### [Task goal]
Reproduce every entry word for word. Drop all pictures from the copy.

-- Recorded information follows --

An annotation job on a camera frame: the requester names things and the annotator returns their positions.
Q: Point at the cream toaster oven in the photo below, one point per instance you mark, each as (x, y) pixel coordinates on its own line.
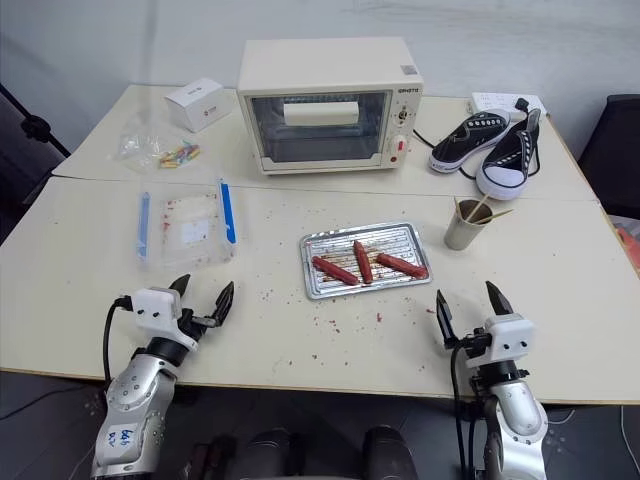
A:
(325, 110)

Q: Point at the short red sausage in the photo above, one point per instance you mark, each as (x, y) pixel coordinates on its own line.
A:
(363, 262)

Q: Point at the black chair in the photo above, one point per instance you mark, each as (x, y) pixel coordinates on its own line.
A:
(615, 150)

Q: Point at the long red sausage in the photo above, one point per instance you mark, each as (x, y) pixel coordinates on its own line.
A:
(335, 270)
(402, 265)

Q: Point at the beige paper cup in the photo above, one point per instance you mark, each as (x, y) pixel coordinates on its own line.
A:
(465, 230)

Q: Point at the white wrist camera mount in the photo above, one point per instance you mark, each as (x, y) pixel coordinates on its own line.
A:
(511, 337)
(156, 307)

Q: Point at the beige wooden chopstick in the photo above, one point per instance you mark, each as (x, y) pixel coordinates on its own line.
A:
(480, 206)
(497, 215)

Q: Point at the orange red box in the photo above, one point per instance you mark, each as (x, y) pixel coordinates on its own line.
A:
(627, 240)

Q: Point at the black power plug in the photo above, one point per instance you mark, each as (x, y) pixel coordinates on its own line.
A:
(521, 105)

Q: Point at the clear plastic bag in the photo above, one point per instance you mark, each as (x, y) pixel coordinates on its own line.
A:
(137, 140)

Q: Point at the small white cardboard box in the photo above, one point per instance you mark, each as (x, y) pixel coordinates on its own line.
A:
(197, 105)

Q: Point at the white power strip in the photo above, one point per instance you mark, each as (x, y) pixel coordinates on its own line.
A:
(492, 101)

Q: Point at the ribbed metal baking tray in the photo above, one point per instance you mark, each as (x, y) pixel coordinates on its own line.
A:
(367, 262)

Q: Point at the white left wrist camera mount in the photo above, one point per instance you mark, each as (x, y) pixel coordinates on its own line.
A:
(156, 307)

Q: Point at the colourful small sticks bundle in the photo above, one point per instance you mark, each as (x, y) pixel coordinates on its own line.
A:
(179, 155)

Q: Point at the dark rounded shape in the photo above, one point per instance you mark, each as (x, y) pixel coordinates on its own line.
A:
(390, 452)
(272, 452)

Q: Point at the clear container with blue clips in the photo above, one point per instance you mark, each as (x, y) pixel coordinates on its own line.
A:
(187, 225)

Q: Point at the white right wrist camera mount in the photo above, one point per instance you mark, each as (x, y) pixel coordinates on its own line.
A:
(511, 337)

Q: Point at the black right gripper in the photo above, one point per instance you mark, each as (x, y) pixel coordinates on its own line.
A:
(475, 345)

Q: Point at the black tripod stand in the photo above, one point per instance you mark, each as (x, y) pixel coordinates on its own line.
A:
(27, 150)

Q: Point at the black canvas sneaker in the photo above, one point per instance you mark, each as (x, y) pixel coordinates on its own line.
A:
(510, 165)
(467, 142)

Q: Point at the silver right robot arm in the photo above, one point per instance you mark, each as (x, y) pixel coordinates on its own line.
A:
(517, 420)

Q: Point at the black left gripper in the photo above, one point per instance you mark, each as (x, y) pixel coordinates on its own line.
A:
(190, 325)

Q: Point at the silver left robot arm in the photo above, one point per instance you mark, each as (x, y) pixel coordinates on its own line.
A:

-- Recorded information concluded --

### [Exercise output]
An annotation job on a camera frame: the requester names things and the annotator returns their positions.
Q: Point at the cream toaster oven in the photo below, one point per instance you mark, each as (x, y) pixel coordinates on its own line.
A:
(325, 110)

Q: Point at the short red sausage in the photo above, one point per instance you mark, each as (x, y) pixel coordinates on its own line.
A:
(363, 262)

Q: Point at the black chair in the photo above, one point per instance you mark, each as (x, y) pixel coordinates on its own line.
A:
(615, 150)

Q: Point at the long red sausage in the photo above, one point per instance you mark, each as (x, y) pixel coordinates on its own line.
A:
(335, 270)
(402, 265)

Q: Point at the beige paper cup in the photo above, one point per instance you mark, each as (x, y) pixel coordinates on its own line.
A:
(465, 230)

Q: Point at the white wrist camera mount in the photo above, one point per instance you mark, each as (x, y) pixel coordinates on its own line.
A:
(511, 337)
(156, 307)

Q: Point at the beige wooden chopstick in the photo above, one point per instance you mark, each as (x, y) pixel coordinates on its own line.
A:
(480, 206)
(497, 215)

Q: Point at the orange red box in the photo above, one point per instance you mark, each as (x, y) pixel coordinates on its own line.
A:
(627, 240)

Q: Point at the black power plug in the photo above, one point per instance you mark, each as (x, y) pixel coordinates on its own line.
A:
(521, 105)

Q: Point at the clear plastic bag in the photo above, one point per instance you mark, each as (x, y) pixel coordinates on its own line.
A:
(137, 140)

Q: Point at the small white cardboard box in the photo above, one point per instance you mark, each as (x, y) pixel coordinates on its own line.
A:
(197, 105)

Q: Point at the white power strip in the photo above, one point per instance you mark, each as (x, y) pixel coordinates on its own line.
A:
(492, 101)

Q: Point at the ribbed metal baking tray in the photo above, one point per instance you mark, each as (x, y) pixel coordinates on its own line.
A:
(367, 262)

Q: Point at the white left wrist camera mount in the photo above, one point per instance you mark, each as (x, y) pixel coordinates on its own line.
A:
(156, 307)

Q: Point at the colourful small sticks bundle in the photo above, one point per instance you mark, each as (x, y) pixel coordinates on its own line.
A:
(179, 155)

Q: Point at the dark rounded shape in the photo above, one point per instance you mark, each as (x, y) pixel coordinates on its own line.
A:
(390, 452)
(272, 452)

Q: Point at the clear container with blue clips in the photo above, one point per instance you mark, each as (x, y) pixel coordinates on its own line.
A:
(187, 225)

Q: Point at the white right wrist camera mount in the photo above, one point per instance you mark, each as (x, y) pixel coordinates on its own line.
A:
(511, 337)

Q: Point at the black right gripper in the photo above, one point per instance you mark, each as (x, y) pixel coordinates on its own line.
A:
(475, 345)

Q: Point at the black tripod stand in the photo above, one point per instance you mark, each as (x, y) pixel coordinates on its own line.
A:
(27, 150)

Q: Point at the black canvas sneaker in the photo above, one point per instance you mark, each as (x, y) pixel coordinates on its own line.
A:
(510, 165)
(467, 142)

Q: Point at the silver right robot arm in the photo above, one point per instance you mark, each as (x, y) pixel coordinates on its own line.
A:
(517, 420)

Q: Point at the black left gripper in the photo above, one point per instance you mark, each as (x, y) pixel coordinates on its own line.
A:
(190, 325)

Q: Point at the silver left robot arm in the photo above, one point per instance you mark, each as (x, y) pixel coordinates on its own line.
A:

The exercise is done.